PROBLEM TO WORK ON:
Pictures are not part of the copy. Reproduce all the records exactly.

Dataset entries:
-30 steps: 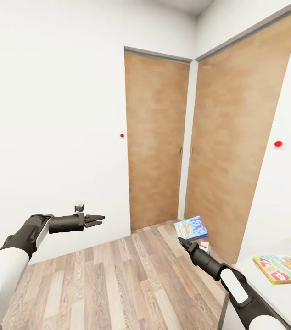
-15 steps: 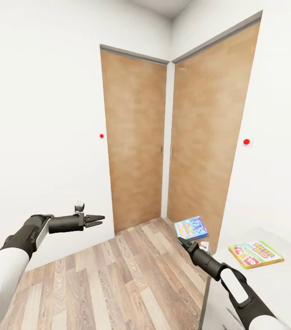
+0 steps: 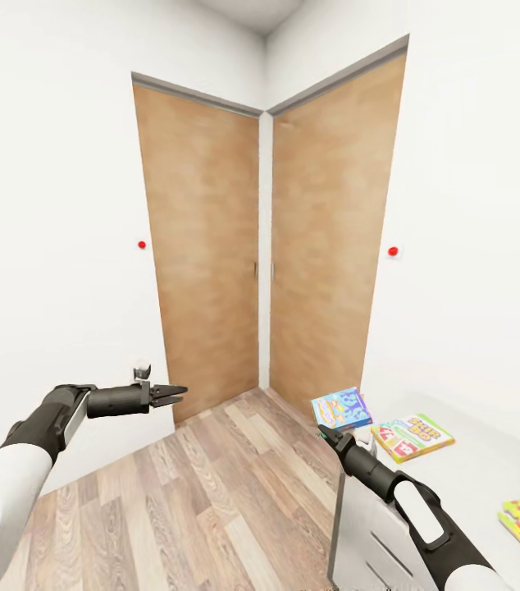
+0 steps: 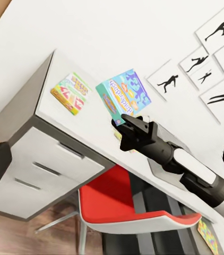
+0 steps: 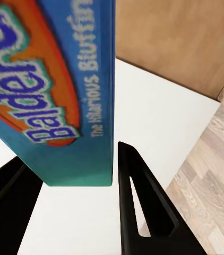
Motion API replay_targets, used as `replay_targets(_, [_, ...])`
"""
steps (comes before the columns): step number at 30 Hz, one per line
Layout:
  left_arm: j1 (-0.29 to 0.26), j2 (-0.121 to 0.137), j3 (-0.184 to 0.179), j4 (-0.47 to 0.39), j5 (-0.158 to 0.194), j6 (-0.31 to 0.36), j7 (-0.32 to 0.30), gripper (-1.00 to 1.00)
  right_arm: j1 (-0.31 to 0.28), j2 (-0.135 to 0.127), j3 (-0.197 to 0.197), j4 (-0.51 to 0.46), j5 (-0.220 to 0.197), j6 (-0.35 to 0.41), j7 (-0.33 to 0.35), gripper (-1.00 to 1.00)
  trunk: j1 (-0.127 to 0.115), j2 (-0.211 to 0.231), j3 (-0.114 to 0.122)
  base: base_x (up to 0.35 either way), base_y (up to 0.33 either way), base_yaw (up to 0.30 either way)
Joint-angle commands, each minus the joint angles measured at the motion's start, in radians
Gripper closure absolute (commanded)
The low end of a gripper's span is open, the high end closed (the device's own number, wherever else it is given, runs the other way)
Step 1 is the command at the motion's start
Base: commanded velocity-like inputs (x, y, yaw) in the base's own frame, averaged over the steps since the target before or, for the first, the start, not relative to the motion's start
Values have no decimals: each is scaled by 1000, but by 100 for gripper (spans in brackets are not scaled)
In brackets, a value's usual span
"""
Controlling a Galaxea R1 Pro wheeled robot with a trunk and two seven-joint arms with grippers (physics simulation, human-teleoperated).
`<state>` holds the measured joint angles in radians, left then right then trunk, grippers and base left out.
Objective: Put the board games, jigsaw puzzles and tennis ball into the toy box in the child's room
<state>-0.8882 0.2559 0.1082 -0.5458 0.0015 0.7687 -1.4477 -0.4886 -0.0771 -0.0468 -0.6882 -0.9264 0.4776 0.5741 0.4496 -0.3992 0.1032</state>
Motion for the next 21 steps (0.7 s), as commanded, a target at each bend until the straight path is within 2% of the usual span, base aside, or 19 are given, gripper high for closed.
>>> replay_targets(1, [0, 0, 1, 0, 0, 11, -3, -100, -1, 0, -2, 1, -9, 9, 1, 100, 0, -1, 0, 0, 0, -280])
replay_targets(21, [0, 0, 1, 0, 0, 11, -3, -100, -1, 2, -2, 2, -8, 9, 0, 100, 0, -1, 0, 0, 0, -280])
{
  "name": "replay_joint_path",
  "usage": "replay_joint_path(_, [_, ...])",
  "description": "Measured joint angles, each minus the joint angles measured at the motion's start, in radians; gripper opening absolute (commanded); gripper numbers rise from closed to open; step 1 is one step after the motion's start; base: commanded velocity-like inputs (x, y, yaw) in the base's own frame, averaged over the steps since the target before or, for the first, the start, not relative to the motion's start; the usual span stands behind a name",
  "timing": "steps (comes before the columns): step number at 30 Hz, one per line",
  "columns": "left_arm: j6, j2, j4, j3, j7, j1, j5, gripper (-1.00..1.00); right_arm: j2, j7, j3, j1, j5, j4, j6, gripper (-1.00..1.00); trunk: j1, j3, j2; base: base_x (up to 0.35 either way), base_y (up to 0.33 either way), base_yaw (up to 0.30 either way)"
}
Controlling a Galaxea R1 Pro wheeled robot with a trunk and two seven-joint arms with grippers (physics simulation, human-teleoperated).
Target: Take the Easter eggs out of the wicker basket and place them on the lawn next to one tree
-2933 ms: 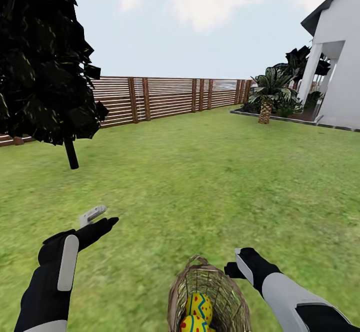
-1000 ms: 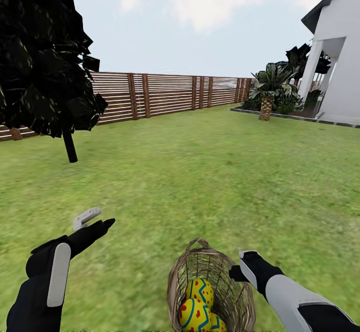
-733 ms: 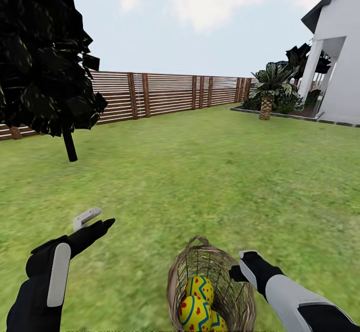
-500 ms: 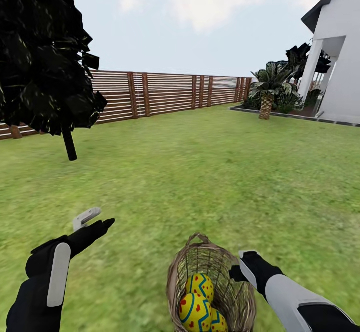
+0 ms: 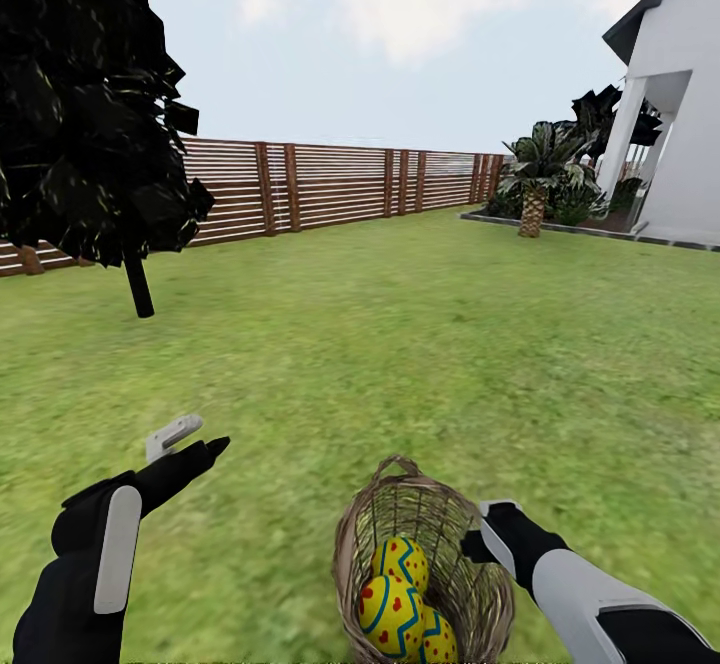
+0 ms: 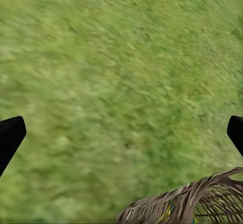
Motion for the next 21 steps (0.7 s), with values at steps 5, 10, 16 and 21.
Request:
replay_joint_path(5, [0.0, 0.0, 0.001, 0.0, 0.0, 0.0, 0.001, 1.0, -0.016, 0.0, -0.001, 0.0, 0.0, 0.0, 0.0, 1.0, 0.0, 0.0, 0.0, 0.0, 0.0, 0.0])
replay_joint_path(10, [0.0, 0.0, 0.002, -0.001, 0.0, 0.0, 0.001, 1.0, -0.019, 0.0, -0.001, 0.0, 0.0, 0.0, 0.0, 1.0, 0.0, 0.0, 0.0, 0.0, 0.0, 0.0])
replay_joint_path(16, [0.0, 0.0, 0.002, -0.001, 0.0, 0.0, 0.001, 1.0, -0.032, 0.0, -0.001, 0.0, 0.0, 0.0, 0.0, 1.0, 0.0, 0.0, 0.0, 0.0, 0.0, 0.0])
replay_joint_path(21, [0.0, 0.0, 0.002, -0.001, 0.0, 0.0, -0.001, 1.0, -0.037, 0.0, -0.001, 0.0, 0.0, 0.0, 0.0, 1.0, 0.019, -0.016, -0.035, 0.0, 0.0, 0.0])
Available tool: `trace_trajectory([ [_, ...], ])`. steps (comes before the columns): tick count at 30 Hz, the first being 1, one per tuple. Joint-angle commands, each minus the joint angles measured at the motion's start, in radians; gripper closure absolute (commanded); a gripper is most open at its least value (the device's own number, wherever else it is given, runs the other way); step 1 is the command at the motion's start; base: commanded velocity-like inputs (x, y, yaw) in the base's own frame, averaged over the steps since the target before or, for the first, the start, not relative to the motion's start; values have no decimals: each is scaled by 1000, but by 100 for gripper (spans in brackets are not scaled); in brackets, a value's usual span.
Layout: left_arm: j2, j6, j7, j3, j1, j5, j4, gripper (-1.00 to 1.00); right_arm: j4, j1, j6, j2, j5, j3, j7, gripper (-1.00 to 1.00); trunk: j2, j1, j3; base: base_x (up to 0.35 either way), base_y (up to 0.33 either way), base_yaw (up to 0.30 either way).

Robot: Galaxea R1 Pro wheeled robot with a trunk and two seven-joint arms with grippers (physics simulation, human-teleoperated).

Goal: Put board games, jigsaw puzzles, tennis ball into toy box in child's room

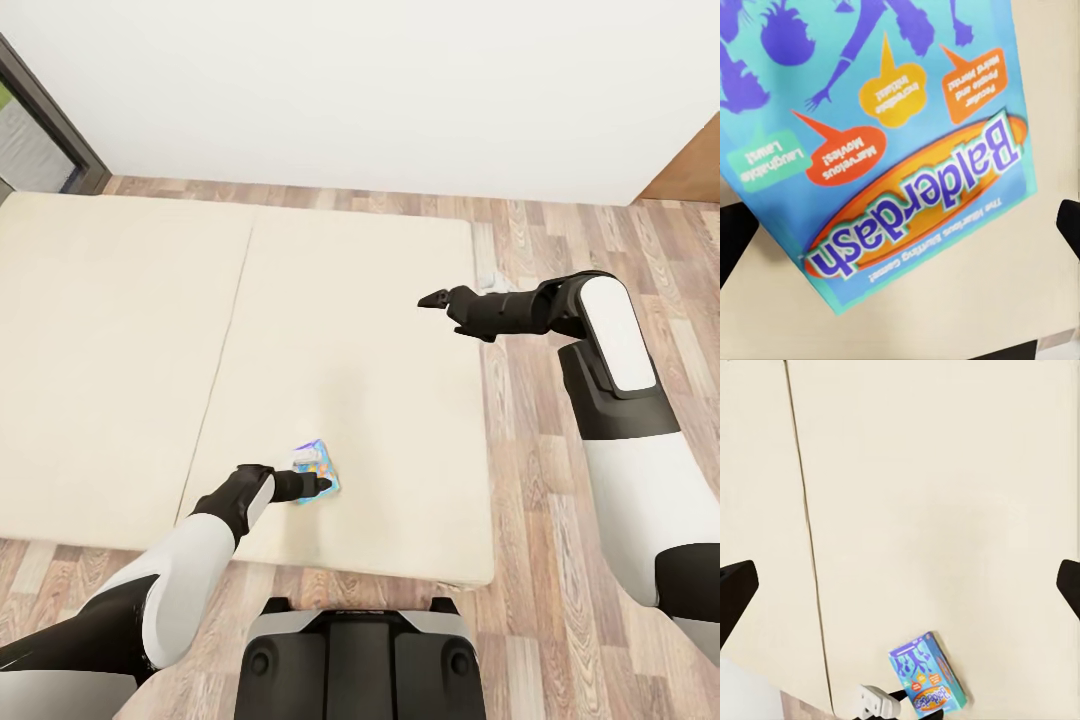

SOLUTION FOR THIS EXERCISE:
-30 steps: 
-15 steps: 
+0 steps: 
+0 steps: 
+0 steps: 
Motion API replay_targets, used as `replay_targets(_, [_, ...])`
"""
steps (comes before the columns): step number at 30 Hz, one per line
Layout:
  left_arm: j1 (-0.29 to 0.26), j2 (-0.121 to 0.137), j3 (-0.184 to 0.179), j4 (-0.47 to 0.39), j5 (-0.158 to 0.194), j6 (-0.31 to 0.36), j7 (-0.32 to 0.30), gripper (-1.00 to 1.00)
  right_arm: j1 (-0.31 to 0.28), j2 (-0.135 to 0.127), j3 (-0.197 to 0.197), j4 (-0.51 to 0.46), j5 (-0.220 to 0.197), j6 (-0.35 to 0.41), j7 (-0.33 to 0.35), gripper (-1.00 to 1.00)
  trunk: j1 (-0.127 to 0.115), j2 (-0.211 to 0.231), j3 (-0.114 to 0.122)
  base: base_x (up to 0.35 either way), base_y (up to 0.33 either way), base_yaw (up to 0.30 either way)
Joint-angle commands, each minus the joint angles measured at the motion's start, in radians
Gripper closure absolute (commanded)
The low end of a gripper's span is open, the high end closed (the device's own number, wherever else it is given, runs the other way)
Step 1 is the command at the motion's start
Base: commanded velocity-like inputs (x, y, yaw) in the base's own frame, averaged over the steps since the target before or, for the first, the start, not relative to the motion's start
Values have no decimals: each is scaled by 1000, but by 100 for gripper (spans in brackets are not scaled)
In brackets, a value's usual span
"""
Controlling a Galaxea R1 Pro wheeled robot with a trunk and two seven-joint arms with grippers (physics simulation, human-teleoperated).
`<state>` holds the measured joint angles in radians, left then right then trunk, grippers and base left out.
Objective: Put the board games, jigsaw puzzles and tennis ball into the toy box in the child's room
<state>-0.8882 0.2559 0.1082 -0.5458 0.0015 0.7687 -1.4477 -0.4886 -0.0771 -0.0468 -0.6882 -0.9264 0.4776 0.5741 0.4496 -0.3992 0.1032</state>
Motion for the next 21 steps (0.7 s), as commanded, a target at each bend until the straight path is within 2% of the usual span, base aside, or 19 are given, gripper high for closed.
>>> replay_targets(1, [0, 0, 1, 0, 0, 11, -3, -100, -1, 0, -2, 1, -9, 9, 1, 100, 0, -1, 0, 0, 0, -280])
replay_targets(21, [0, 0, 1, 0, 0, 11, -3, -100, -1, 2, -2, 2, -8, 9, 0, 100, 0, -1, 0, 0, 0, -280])
{
  "name": "replay_joint_path",
  "usage": "replay_joint_path(_, [_, ...])",
  "description": "Measured joint angles, each minus the joint angles measured at the motion's start, in radians; gripper opening absolute (commanded); gripper numbers rise from closed to open; step 1 is one step after the motion's start; base: commanded velocity-like inputs (x, y, yaw) in the base's own frame, averaged over the steps since the target before or, for the first, the start, not relative to the motion's start; the usual span stands behind a name",
  "timing": "steps (comes before the columns): step number at 30 Hz, one per line",
  "columns": "left_arm: j6, j2, j4, j3, j7, j1, j5, gripper (-1.00..1.00); right_arm: j2, j7, j3, j1, j5, j4, j6, gripper (-1.00..1.00); trunk: j1, j3, j2; base: base_x (up to 0.35 either way), base_y (up to 0.33 either way), base_yaw (up to 0.30 either way)"
}
Controlling a Galaxea R1 Pro wheeled robot with a trunk and two seven-joint arms with grippers (physics simulation, human-teleoperated).
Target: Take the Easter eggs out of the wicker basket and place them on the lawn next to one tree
-2933 ms: 
-1000 ms: 
-733 ms: 
-500 ms: 
+0 ms: 
+0 ms: 
Motion for the next 21 steps (0.7 s), with values at steps 5, 10, 16 and 21.
Request:
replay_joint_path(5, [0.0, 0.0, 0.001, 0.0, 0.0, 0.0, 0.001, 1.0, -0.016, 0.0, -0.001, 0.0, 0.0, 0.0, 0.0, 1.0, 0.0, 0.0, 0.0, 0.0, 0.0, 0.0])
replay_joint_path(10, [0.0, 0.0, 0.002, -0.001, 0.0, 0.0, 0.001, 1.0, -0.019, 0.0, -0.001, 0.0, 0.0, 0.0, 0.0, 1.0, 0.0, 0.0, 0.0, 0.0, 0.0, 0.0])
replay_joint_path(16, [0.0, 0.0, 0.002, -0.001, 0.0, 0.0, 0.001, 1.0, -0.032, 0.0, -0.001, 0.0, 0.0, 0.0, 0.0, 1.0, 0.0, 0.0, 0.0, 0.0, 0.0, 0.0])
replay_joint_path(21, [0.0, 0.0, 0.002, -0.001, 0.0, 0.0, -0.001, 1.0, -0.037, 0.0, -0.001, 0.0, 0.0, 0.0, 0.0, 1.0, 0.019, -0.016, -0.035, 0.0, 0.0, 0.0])
Available tool: `trace_trajectory([ [_, ...], ])`. steps (comes before the columns): tick count at 30 Hz, the first being 1, one per tuple. Joint-angle commands, each minus the joint angles measured at the motion's start, in radians; gripper closure absolute (commanded); a gripper is most open at its least value (the device's own number, wherever else it is given, runs the other way); step 1 is the command at the motion's start; base: commanded velocity-like inputs (x, y, yaw) in the base's own frame, averaged over the steps since the target before or, for the first, the start, not relative to the motion's start; values have no decimals: each is scaled by 1000, but by 100 for gripper (spans in brackets are not scaled); in brackets, a value's usual span.
Layout: left_arm: j2, j6, j7, j3, j1, j5, j4, gripper (-1.00 to 1.00); right_arm: j4, j1, j6, j2, j5, j3, j7, gripper (-1.00 to 1.00); trunk: j2, j1, j3; base: base_x (up to 0.35 either way), base_y (up to 0.33 either way), base_yaw (up to 0.30 either way).

Robot: Galaxea R1 Pro wheeled robot with a trunk and two seven-joint arms with grippers (physics simulation, human-teleoperated).

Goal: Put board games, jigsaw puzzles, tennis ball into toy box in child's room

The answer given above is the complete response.